### What the task requires
Only the lines below from the one that holds "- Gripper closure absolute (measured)" through the one that holds "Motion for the" should appear in the answer, copied exactly, end lines included and pictures omitted.

### Information supplied

+===+

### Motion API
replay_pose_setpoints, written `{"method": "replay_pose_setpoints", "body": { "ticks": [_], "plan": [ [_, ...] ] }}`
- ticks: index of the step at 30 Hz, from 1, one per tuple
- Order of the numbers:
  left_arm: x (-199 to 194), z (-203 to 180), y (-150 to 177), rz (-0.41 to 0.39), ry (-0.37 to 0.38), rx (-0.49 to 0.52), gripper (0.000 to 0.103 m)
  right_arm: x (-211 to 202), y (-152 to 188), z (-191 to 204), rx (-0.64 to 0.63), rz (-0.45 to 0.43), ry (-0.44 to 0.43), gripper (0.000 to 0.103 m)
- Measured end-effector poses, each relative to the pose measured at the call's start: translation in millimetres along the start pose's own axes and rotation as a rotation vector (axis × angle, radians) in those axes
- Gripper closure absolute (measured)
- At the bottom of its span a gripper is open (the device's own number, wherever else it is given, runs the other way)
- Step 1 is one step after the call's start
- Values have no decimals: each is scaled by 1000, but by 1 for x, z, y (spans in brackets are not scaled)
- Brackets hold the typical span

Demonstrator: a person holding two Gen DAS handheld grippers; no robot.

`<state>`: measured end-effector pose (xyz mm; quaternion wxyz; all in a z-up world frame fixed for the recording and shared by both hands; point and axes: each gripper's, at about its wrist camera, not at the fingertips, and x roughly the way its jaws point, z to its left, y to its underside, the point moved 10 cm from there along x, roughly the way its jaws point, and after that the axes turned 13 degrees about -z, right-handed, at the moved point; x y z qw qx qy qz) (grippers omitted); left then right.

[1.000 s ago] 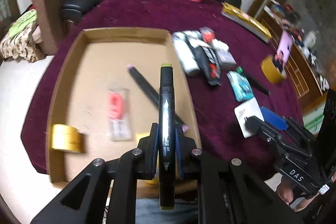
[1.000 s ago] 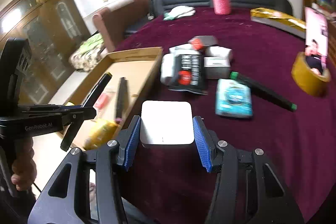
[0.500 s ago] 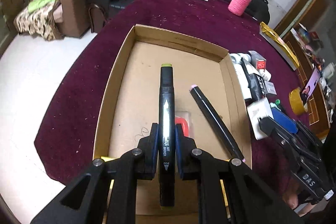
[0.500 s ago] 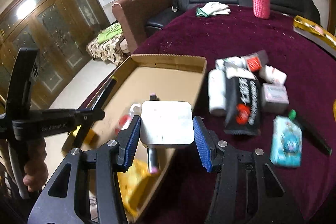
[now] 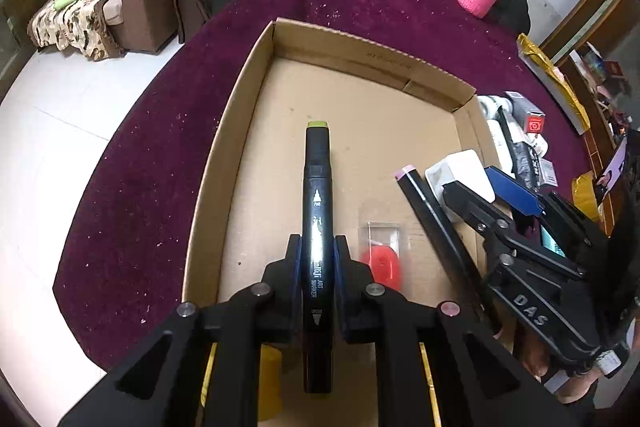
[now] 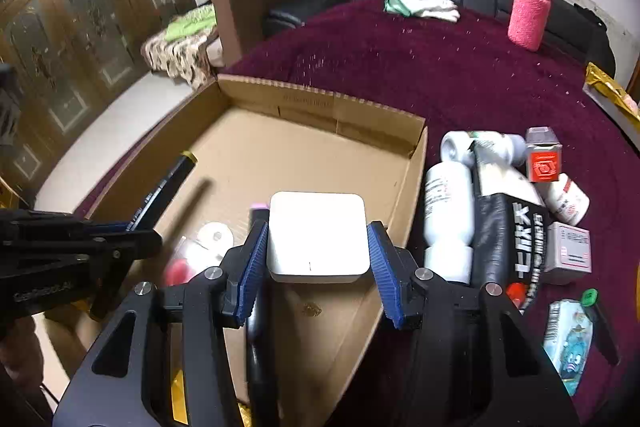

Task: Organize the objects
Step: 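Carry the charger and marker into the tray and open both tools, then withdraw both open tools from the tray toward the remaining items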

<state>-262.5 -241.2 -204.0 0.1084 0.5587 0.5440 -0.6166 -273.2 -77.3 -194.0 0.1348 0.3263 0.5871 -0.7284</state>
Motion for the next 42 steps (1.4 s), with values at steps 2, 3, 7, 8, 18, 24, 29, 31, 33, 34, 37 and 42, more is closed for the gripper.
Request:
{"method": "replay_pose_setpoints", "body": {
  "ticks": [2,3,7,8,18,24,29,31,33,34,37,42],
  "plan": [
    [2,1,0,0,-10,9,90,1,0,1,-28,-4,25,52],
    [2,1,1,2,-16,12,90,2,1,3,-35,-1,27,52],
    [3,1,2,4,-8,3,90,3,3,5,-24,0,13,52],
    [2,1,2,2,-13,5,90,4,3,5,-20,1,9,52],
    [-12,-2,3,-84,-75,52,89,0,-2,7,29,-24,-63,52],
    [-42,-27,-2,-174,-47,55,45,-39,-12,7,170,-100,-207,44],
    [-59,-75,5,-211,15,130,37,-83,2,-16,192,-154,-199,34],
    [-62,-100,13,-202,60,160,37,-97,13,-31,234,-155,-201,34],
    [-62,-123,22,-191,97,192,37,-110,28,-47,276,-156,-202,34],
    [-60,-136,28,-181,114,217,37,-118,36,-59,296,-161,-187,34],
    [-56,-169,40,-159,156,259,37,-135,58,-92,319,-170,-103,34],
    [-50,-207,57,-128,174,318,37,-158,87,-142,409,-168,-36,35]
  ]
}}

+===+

### Solution to the problem
- Gripper closure absolute (measured)
- At the bottom of its span a gripper is open (the device's own number, wherever else it is given, runs the other way)
- Step 1 is one step after the call's start
- Values have no decimals: each is scaled by 1000, but by 1 for x, z, y (spans in brackets are not scaled)
- Brackets hold the typical span

Demonstrator: a person holding two Gen DAS handheld grippers; no robot.

`<state>`: measured end-effector pose (xyz mm; quaternion wxyz; all in a z-up world frame fixed for the recording and shared by both hands; point and axes: each gripper's, at about its wrist camera, not at the fingertips, and x roughly the way its jaws point, z to its left, y to its underside, the point moved 10 cm from there along x, roughly the way its jaws point, and after that the axes turned 13 degrees about -z, right-handed, at the moved point; x y z qw qx qy qz) (grippers omitted); left then right.

[1.000 s ago] 
[1.000 s ago] 
[0.500 s ago] 
[0.500 s ago] 
[now] 
[now] 

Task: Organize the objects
Step: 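Carry the charger and marker into the tray and open both tools, then withdraw both open tools from the tray toward the remaining items
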
<state>-262.5 -241.2 -204.0 0.1084 0.5587 0.5440 -0.6166 -273.2 -77.3 -194.0 0.1348 0.3263 0.5871 -0.7284</state>
Motion for the next 42 steps (1.4 s), with values at steps 2, 3, 7, 8, 18, 24, 29, 31, 33, 34, 37 and 42, more is closed for the gripper.

The complete output has now been given.